Exercise data.
+--

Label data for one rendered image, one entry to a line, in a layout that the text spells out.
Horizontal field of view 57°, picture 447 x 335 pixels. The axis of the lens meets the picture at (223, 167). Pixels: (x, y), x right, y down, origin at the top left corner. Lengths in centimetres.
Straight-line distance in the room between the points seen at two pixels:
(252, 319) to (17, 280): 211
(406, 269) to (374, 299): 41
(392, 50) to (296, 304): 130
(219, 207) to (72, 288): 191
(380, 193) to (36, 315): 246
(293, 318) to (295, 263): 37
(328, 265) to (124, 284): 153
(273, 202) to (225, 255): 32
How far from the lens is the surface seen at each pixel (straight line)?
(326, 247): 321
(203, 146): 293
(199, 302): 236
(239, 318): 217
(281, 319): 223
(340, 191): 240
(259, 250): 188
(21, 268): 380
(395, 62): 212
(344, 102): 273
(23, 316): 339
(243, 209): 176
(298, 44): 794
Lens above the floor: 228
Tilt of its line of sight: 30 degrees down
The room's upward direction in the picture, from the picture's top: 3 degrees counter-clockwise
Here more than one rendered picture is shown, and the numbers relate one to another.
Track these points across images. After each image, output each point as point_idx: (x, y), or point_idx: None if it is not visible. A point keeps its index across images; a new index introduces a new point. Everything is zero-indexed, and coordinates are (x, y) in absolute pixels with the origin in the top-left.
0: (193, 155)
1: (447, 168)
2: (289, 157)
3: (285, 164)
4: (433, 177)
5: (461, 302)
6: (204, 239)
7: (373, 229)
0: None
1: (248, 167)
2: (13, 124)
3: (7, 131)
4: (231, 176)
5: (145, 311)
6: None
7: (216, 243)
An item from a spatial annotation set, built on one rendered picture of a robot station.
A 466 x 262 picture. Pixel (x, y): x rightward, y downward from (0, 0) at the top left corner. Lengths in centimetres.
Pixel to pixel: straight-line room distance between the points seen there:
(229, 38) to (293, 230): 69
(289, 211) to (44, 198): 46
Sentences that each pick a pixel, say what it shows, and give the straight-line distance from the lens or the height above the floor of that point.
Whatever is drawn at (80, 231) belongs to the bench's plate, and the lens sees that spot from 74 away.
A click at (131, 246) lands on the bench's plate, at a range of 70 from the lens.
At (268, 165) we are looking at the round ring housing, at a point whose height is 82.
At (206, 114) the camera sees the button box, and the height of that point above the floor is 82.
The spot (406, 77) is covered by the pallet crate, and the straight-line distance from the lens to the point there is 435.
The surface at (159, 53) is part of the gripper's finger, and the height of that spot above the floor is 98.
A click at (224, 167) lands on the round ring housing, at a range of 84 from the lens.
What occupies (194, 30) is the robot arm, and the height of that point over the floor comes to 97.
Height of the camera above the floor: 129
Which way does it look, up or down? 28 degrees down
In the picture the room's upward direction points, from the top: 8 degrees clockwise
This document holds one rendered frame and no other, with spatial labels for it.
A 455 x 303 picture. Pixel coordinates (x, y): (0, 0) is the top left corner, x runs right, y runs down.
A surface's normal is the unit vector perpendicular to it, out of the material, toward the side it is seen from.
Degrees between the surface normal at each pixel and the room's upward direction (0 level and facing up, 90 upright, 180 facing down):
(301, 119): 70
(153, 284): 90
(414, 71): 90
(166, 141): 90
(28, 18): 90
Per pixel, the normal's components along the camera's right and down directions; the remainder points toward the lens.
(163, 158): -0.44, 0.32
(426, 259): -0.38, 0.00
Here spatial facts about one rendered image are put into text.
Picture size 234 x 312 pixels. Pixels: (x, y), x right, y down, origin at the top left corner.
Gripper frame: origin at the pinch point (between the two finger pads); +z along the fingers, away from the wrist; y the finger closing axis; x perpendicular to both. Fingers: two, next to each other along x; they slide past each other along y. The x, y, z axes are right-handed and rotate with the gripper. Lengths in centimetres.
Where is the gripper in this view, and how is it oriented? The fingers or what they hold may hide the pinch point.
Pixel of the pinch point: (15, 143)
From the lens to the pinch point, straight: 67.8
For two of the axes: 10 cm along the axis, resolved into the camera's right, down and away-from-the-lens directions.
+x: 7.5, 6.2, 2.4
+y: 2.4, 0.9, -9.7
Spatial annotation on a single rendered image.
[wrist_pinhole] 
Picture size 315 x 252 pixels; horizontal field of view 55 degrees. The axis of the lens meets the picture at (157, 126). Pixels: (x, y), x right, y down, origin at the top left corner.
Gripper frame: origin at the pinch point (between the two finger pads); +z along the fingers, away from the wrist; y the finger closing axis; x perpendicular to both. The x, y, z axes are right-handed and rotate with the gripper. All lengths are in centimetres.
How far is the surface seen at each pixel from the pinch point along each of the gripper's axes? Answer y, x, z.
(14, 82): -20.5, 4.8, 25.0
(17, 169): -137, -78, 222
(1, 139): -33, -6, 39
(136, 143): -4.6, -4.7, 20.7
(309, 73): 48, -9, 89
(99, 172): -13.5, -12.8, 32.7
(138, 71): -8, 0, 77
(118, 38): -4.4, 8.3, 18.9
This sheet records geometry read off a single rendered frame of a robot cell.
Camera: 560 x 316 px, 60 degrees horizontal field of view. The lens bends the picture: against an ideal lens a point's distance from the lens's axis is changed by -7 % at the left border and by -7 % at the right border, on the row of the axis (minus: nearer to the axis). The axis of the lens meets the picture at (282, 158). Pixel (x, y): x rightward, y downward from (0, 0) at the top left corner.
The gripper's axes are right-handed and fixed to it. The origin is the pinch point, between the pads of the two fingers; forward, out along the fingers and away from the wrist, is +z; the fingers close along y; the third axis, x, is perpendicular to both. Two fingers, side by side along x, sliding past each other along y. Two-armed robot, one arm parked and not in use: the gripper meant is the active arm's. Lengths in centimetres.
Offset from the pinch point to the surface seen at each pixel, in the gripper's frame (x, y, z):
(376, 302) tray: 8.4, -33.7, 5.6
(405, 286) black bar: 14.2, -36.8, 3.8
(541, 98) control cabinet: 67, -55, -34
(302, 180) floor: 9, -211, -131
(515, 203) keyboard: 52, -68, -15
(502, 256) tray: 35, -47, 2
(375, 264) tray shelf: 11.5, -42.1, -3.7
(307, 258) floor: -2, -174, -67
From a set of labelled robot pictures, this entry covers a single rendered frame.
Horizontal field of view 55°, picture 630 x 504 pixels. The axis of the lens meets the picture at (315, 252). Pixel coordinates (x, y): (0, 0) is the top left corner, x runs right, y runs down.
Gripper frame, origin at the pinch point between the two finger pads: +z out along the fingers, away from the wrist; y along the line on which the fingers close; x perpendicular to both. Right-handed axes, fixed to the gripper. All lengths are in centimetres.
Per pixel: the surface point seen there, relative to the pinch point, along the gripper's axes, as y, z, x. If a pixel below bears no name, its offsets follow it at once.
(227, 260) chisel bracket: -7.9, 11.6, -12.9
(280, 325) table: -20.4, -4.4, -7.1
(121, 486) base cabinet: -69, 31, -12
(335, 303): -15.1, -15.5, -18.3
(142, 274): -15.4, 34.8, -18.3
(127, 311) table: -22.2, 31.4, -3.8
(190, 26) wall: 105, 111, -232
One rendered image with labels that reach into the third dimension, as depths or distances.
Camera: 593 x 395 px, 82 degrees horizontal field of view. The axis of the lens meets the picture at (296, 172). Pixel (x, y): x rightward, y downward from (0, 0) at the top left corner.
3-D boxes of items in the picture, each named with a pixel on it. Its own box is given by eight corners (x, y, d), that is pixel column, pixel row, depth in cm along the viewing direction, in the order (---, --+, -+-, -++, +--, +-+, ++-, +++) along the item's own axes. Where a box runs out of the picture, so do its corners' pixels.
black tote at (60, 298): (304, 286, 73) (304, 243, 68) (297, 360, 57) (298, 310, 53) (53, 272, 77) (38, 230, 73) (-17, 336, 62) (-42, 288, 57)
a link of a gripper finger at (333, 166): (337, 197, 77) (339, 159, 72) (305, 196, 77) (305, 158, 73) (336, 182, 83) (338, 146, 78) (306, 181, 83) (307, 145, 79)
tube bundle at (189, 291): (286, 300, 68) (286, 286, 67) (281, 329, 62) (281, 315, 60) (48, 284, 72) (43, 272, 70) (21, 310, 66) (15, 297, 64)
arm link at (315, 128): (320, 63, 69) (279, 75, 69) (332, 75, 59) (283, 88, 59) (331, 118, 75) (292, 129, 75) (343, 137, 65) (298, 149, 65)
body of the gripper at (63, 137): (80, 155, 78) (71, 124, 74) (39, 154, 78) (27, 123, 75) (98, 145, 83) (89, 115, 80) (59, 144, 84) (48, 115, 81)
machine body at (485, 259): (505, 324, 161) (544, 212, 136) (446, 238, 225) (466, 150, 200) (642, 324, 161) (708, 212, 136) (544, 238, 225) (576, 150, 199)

+--

Task item. Every line from the line containing "3-D boxes of" through the line containing "black tote at" in the records above must be retyped exactly. Leave out the rest.

Your response.
3-D boxes of items in the picture, each named with a pixel on it. Its own box is given by eight corners (x, y, d), that is pixel column, pixel row, depth in cm along the viewing direction, in the order (---, --+, -+-, -++, +--, +-+, ++-, +++) along the item's own axes. Where a box runs out of the picture, so do its corners' pixels.
black tote at (60, 298): (304, 286, 73) (304, 243, 68) (297, 360, 57) (298, 310, 53) (53, 272, 77) (38, 230, 73) (-17, 336, 62) (-42, 288, 57)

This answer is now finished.